#### REQUIRED WORK:
Please repeat, from the entries that follow, the lines from the one containing "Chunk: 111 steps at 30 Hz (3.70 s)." through the one containing "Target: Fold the" exactly, adding nothing.

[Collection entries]
* * * * * * *
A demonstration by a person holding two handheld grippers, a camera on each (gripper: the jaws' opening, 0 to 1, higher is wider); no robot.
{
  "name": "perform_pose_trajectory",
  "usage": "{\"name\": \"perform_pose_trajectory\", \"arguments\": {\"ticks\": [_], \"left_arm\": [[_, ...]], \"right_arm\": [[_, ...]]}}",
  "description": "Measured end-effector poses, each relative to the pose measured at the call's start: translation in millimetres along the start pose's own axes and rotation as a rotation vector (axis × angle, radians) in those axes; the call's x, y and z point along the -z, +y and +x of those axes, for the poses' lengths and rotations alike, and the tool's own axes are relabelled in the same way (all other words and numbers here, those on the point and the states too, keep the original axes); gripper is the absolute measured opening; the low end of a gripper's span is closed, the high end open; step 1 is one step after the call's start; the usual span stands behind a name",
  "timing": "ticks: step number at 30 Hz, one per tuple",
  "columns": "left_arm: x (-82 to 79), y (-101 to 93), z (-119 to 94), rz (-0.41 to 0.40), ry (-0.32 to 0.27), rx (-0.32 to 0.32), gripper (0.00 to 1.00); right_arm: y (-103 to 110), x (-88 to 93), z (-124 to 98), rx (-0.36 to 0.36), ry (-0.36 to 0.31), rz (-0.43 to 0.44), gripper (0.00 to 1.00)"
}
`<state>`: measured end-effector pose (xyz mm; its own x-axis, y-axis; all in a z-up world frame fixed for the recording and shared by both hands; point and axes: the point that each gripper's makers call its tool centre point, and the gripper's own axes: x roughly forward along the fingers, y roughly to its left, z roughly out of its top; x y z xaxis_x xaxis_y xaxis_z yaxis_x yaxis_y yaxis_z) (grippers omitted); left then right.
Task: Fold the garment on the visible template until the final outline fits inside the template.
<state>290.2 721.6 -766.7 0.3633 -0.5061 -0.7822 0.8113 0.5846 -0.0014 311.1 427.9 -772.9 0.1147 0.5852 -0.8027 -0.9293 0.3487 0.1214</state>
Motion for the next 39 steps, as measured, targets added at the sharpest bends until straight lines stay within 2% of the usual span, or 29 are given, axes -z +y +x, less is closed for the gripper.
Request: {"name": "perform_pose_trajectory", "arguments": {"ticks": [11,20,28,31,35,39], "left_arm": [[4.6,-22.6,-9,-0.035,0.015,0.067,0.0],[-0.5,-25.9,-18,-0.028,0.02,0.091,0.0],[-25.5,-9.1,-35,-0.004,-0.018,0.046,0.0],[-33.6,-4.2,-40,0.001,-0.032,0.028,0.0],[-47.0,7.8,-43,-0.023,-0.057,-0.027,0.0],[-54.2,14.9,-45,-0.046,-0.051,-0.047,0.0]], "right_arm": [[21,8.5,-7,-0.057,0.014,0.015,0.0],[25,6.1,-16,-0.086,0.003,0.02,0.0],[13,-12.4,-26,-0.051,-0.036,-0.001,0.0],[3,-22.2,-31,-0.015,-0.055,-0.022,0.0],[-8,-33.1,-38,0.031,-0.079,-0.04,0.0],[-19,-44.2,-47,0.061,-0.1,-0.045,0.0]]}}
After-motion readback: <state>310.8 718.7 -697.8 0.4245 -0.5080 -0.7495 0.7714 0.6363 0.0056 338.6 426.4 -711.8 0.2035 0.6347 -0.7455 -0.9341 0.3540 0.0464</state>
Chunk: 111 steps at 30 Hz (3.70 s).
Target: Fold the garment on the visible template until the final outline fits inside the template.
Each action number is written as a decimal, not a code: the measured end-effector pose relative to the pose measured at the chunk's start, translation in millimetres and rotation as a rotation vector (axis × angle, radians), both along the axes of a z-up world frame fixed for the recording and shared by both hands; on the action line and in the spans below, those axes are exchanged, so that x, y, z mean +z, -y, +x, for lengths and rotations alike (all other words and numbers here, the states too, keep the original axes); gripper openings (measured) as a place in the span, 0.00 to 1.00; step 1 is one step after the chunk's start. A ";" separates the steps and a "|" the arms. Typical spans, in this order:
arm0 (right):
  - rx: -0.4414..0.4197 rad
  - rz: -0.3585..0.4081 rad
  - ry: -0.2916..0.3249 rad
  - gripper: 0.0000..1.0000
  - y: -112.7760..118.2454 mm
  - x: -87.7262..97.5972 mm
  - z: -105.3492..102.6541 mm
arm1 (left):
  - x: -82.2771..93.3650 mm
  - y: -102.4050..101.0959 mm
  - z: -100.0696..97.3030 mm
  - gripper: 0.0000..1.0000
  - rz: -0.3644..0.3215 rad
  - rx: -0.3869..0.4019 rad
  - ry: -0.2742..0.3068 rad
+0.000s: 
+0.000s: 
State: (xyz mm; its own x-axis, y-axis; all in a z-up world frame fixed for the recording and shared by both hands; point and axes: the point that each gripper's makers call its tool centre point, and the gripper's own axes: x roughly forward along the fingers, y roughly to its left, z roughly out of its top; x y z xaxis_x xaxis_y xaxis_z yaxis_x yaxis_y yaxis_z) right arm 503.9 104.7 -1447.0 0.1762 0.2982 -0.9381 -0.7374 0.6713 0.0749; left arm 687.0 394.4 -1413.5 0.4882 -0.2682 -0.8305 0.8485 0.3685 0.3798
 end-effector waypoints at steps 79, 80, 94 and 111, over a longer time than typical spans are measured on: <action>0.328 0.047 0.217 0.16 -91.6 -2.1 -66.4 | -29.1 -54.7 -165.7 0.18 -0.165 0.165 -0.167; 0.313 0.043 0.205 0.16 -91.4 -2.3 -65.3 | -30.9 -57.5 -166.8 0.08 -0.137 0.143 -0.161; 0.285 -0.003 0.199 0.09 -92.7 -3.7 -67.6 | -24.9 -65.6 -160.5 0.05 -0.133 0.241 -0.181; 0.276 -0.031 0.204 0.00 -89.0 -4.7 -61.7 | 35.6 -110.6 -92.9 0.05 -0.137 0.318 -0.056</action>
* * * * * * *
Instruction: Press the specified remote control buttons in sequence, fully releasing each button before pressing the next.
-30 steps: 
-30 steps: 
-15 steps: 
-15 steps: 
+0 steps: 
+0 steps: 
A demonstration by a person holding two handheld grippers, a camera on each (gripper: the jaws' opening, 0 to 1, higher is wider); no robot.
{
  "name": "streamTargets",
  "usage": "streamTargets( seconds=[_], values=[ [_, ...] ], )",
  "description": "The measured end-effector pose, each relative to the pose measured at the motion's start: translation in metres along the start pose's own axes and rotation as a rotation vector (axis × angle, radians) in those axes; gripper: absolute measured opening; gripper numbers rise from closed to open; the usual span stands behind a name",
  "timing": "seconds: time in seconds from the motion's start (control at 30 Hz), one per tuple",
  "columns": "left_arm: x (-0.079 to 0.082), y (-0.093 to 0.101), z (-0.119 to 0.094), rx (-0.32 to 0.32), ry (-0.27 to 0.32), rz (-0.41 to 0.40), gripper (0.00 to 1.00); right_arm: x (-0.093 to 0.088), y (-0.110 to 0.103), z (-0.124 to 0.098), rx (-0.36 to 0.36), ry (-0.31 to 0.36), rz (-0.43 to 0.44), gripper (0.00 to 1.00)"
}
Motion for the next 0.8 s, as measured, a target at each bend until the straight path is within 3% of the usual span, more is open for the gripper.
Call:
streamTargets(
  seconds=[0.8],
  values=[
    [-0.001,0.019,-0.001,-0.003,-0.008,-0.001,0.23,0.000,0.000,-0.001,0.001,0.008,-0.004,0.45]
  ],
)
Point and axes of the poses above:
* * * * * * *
#### TASK ANSWER:
Chunk: 111 steps at 30 Hz (3.70 s).
Target: Fold the garment on the visible template until the final outline fits inside the template.

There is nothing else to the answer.